━━ Provided data
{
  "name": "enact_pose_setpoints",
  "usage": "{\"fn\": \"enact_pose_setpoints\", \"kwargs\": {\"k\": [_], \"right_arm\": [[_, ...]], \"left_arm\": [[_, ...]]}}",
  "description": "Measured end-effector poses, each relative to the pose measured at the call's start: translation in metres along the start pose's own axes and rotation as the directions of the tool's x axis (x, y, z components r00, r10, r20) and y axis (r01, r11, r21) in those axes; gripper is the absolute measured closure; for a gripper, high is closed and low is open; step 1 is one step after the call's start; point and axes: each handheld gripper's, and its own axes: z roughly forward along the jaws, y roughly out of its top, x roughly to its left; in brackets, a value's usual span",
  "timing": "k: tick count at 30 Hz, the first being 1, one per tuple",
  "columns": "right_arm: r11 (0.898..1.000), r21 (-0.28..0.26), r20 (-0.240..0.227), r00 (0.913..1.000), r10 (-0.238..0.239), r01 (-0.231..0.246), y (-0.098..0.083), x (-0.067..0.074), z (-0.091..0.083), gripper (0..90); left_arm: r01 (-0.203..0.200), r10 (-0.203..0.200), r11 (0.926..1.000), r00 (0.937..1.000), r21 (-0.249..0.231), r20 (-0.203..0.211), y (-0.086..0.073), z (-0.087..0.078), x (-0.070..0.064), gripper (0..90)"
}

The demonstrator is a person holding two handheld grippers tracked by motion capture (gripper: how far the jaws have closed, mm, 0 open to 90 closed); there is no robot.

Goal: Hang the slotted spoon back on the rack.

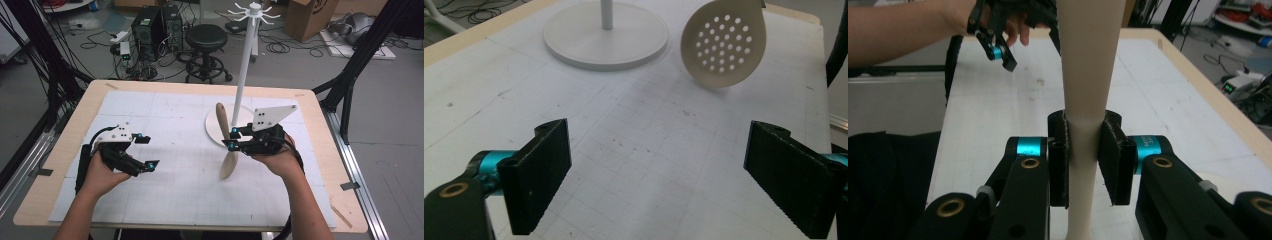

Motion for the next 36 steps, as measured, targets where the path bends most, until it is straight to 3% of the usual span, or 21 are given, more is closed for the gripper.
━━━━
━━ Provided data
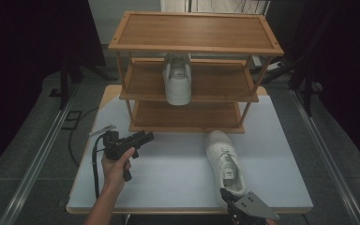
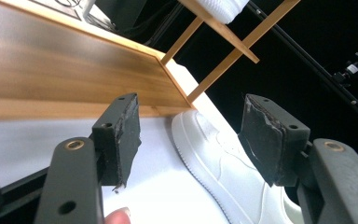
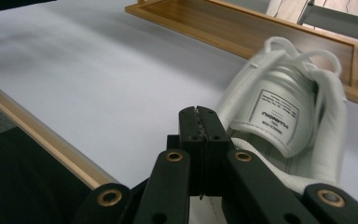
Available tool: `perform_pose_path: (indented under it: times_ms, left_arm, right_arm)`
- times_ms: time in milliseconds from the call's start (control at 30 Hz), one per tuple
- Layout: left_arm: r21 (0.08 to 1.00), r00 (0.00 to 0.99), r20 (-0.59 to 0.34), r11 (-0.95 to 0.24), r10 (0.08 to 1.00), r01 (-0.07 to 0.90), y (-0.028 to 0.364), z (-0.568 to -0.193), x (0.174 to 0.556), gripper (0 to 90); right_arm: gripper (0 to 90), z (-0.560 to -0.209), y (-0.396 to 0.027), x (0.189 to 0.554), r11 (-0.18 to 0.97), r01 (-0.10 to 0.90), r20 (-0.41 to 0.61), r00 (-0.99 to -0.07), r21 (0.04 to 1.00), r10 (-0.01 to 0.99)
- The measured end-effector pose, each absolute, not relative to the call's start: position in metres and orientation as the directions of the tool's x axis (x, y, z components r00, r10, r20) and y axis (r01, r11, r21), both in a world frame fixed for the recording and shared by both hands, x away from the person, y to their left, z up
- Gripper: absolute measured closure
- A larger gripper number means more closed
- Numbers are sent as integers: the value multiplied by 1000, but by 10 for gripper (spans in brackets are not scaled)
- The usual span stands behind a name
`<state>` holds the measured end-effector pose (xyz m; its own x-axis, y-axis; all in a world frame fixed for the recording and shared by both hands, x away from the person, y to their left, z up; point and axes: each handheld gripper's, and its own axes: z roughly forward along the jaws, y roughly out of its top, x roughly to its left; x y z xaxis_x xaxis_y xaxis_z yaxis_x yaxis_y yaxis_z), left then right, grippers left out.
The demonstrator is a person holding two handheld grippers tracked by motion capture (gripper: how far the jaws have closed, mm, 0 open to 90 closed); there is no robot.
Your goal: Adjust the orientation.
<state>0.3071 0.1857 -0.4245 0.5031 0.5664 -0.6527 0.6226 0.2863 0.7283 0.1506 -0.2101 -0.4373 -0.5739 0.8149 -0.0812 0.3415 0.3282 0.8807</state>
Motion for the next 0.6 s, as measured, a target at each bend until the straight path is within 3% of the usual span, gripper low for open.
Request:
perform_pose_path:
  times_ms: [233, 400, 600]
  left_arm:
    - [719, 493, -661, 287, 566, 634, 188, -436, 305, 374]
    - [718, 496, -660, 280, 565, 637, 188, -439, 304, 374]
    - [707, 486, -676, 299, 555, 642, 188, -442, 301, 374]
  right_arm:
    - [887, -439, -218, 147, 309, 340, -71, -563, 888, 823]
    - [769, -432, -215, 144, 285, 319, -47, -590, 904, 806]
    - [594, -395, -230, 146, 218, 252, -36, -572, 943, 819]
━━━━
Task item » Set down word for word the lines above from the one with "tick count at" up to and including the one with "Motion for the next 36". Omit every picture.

Solution for this problem »
  "timing": "k: tick count at 30 Hz, the first being 1, one per tuple",
  "columns": "right_arm: r11 (0.898..1.000), r21 (-0.28..0.26), r20 (-0.240..0.227), r00 (0.913..1.000), r10 (-0.238..0.239), r01 (-0.231..0.246), y (-0.098..0.083), x (-0.067..0.074), z (-0.091..0.083), gripper (0..90); left_arm: r01 (-0.203..0.200), r10 (-0.203..0.200), r11 (0.926..1.000), r00 (0.937..1.000), r21 (-0.249..0.231), r20 (-0.203..0.211), y (-0.086..0.073), z (-0.087..0.078), x (-0.070..0.064), gripper (0..90)"
}

The demonstrator is a person holding two handheld grippers tracked by motion capture (gripper: how far the jaws have closed, mm, 0 open to 90 closed); there is no robot.

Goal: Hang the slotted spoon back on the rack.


Motion for the next 36 steps, as measured, targets where the path bends most, until it is straight to 3% of the usual span, or 21 are given, more is closed for the gripper.

This concludes the output.